All my life I have made a point of studying military history and the campaigns of the great Captains of the past. Indeed, I have tramped over many battlefields in Europe, Asia, Africa and America, not at all with the idea that the knowledge would ever prove of value from a military point of view, but solely because I was deeply interested in soldierly matters.

In Spain and Flanders I have followed the footsteps of both Napoleon and Wellington.

In Canada I have sailed up the stately St. Lawrence, and with Wolfe in imagination again stormed the Heights of Abraham. When I stood on those heights some one hundred and fifty years after the great victory which added Canada to the Empire, I was able to realise, more fully than I had ever been able to do from books, the magnitude of the task which General Wolfe had before him when, on that fateful night of the 13th September, 1759, he led his troops up that precipitous road to victory.

In the United States I have, on horseback and on foot, followed Stonewall Jackson up and down the Shenandoah Valley, from Harper's Ferry (over the Potomac) to the Wilderness, where he was seized with such strange inertia, and on to that fatal Chancellorsville where an unlucky bullet, fired from his own lines, put an end to his life and all chances of victory for the South.

When I was at Washington, General Wotherspoon, the Chief of the War College there, very kindly supplied me with maps and notes which he had himself made of the battlefield of Gettysburg, and I am convinced that, if General Longstreet had arrived on the field in time, victory would have rested with the South; and I am equally convinced that, if Stonewall Jackson had been alive, Longstreet would have been in his proper place at the right time.

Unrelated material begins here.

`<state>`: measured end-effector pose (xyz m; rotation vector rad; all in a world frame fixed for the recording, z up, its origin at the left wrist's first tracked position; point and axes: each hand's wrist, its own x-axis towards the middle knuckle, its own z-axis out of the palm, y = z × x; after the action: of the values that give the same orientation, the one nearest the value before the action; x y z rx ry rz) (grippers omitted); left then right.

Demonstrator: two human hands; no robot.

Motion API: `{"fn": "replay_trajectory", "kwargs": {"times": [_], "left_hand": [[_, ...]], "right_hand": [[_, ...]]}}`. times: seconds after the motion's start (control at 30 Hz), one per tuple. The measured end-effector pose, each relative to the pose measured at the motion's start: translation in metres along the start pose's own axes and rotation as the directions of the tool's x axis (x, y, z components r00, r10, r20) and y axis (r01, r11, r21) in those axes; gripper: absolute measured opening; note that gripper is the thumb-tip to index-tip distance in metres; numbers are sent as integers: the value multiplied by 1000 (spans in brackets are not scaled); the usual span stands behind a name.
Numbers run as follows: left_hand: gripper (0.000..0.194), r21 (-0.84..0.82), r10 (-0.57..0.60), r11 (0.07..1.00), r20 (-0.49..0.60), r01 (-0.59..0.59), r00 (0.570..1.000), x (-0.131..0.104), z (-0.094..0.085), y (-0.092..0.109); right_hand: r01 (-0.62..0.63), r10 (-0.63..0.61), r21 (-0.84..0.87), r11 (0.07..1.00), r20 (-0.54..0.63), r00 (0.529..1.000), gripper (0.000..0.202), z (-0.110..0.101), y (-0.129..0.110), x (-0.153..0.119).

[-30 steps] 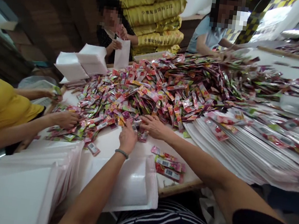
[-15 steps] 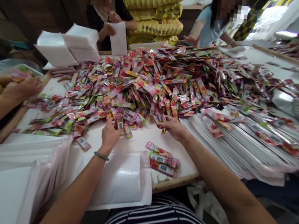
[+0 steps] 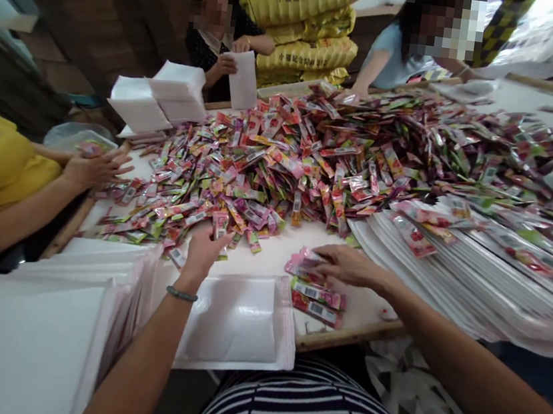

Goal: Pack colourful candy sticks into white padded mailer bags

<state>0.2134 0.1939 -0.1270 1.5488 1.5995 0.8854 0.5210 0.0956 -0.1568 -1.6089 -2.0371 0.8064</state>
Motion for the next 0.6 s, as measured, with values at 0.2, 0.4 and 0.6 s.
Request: {"fn": "replay_trajectory", "kwargs": {"times": [0.2, 0.4, 0.6], "left_hand": [[27, 693, -83, 721, 73, 9, 994, -4, 45, 14], [10, 704, -164, 709, 102, 45, 981, 7, 56, 15], [18, 539, -14, 829, 291, -152, 957, -21, 11, 12]], "right_hand": [[-59, 57, -7, 998, -175, 983, 27, 18, -21, 40], [-106, 115, 48, 993, -345, 931, 23, 19, -18, 69], [80, -77, 17, 997, -119, 990, 24, 14, 12, 30]]}}
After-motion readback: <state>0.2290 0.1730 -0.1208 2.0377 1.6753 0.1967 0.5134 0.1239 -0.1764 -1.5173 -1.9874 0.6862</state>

What a pity we have no Stonewall Jackson with us in these days. How noble is the epitaph on the monument of this great soldier. I only quote the words from memory, but they are something like this:

"When the Almighty in His Omnipotence saw fit to give victory to the North over the South, He found that it was first necessary to take to Himself Stonewall Jackson."

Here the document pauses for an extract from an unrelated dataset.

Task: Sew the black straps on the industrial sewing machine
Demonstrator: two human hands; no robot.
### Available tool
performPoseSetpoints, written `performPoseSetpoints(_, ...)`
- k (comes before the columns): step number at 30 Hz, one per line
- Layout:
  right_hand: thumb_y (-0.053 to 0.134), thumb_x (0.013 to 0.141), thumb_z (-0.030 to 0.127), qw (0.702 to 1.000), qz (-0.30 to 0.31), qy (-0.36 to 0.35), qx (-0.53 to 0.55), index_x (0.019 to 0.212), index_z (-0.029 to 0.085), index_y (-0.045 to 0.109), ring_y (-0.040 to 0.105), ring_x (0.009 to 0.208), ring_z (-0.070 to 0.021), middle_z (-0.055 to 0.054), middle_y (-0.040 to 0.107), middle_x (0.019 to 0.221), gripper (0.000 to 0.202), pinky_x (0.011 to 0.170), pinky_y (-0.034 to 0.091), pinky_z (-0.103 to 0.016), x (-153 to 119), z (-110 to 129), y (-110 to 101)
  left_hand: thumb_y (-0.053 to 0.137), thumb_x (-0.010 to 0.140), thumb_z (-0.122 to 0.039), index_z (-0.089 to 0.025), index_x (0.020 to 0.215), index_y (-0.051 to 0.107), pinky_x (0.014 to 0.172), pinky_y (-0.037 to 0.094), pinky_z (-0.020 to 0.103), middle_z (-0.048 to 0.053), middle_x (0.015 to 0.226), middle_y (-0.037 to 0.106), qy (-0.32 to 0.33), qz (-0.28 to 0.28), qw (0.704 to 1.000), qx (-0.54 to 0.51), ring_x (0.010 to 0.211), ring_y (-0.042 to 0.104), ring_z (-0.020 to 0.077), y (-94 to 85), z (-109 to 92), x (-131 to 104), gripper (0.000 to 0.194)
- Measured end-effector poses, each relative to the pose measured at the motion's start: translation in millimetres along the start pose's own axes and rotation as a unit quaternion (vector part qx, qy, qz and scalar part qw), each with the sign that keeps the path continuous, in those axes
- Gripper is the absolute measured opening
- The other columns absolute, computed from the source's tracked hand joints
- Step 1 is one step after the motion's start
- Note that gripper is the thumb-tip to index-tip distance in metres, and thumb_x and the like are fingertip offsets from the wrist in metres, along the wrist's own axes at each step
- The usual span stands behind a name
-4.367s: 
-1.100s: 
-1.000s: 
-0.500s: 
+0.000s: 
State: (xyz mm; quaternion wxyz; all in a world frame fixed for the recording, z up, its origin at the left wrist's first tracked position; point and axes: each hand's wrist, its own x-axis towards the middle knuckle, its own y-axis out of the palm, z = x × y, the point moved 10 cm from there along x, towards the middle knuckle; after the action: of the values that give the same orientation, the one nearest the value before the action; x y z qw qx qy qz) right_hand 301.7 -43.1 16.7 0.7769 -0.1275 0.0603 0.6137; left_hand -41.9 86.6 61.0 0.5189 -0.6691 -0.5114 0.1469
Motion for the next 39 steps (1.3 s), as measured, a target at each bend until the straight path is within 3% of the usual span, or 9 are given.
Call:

It was a great pleasure to me to see his wife, Mrs. Stonewall Jackson, when I was at Washington, but unfortunately I did not have the chance of speaking to her.

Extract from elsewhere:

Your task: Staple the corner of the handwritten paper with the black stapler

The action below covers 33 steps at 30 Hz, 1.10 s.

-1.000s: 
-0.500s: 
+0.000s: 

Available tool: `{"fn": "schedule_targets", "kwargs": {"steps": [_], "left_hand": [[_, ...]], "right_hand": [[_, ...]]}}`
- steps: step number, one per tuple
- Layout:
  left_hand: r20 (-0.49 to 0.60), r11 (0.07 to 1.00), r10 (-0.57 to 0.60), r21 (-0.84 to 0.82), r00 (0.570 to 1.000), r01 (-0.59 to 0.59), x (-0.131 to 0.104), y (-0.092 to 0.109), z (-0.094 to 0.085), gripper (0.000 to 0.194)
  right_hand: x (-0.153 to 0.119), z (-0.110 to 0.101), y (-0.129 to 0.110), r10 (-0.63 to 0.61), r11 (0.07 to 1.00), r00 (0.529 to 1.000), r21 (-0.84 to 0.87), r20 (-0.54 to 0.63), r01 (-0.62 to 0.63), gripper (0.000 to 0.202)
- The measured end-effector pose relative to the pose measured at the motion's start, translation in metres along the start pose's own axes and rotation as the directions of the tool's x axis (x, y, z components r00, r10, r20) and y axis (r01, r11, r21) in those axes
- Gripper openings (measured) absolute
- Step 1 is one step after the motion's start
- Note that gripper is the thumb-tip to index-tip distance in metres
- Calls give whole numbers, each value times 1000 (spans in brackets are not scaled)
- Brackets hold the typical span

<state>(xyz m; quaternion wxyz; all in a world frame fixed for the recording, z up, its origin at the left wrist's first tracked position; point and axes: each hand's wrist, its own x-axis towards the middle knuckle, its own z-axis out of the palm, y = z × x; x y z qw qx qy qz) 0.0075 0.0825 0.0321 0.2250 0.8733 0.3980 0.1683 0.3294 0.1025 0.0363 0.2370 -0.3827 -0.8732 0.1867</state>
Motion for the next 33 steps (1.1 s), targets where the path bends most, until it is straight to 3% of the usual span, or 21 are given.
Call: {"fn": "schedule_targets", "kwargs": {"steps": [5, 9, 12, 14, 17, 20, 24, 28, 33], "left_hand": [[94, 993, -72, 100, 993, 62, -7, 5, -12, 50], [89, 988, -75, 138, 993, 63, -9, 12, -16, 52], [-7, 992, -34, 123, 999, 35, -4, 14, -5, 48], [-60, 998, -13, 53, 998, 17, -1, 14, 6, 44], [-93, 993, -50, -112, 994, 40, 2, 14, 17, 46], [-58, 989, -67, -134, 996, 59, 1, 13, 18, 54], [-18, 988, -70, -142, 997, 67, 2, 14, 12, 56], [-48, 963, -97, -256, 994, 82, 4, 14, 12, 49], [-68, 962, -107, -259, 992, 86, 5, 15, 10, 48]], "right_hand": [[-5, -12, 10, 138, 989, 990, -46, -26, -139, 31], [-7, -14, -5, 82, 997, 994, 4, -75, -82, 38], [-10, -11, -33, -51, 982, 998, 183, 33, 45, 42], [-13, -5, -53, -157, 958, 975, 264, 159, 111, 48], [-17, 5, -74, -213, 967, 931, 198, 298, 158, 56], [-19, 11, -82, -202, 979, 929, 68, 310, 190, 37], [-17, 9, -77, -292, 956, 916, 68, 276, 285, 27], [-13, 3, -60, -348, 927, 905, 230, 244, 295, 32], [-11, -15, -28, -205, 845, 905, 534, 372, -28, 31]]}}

I was delighted to meet Miss Mary Lee several times, the daughter of the best loved General that ever led an Army—Robert E. Lee, the Commander-in-Chief of the Confederate Forces. Miss Lee gave me much pleasure by recounting many anecdotes about her famous father. Among other interesting reminiscences she told me that when the war broke out her youngest brother was a mere boy still at school, but the stirring accounts of the great fights in which his father commanded and his older brothers took part, so fired his ardour that one day he disappeared from school, and was not heard of by any of his family for the best part of a year. During this time he served as a soldier in a battery of Artillery. One day, while a furious battle was raging and the fortunes of war swayed first to the South and then to the North, General Lee observed some of his guns rapidly retiring from a particularly hot position. He galloped up to them himself and ordered them back into the fight. The Commander-in-Chief was somewhat surprised when a powder-blackened, mud-grimed young soldier, in a blood-stained shirt, said to him: "What, Dad, back into that hell again?"—and back into that hell the General sternly sent them at a gallop, and by so doing won the day for the South. Luckily, his boy came out of the battle unscathed and is alive to this day.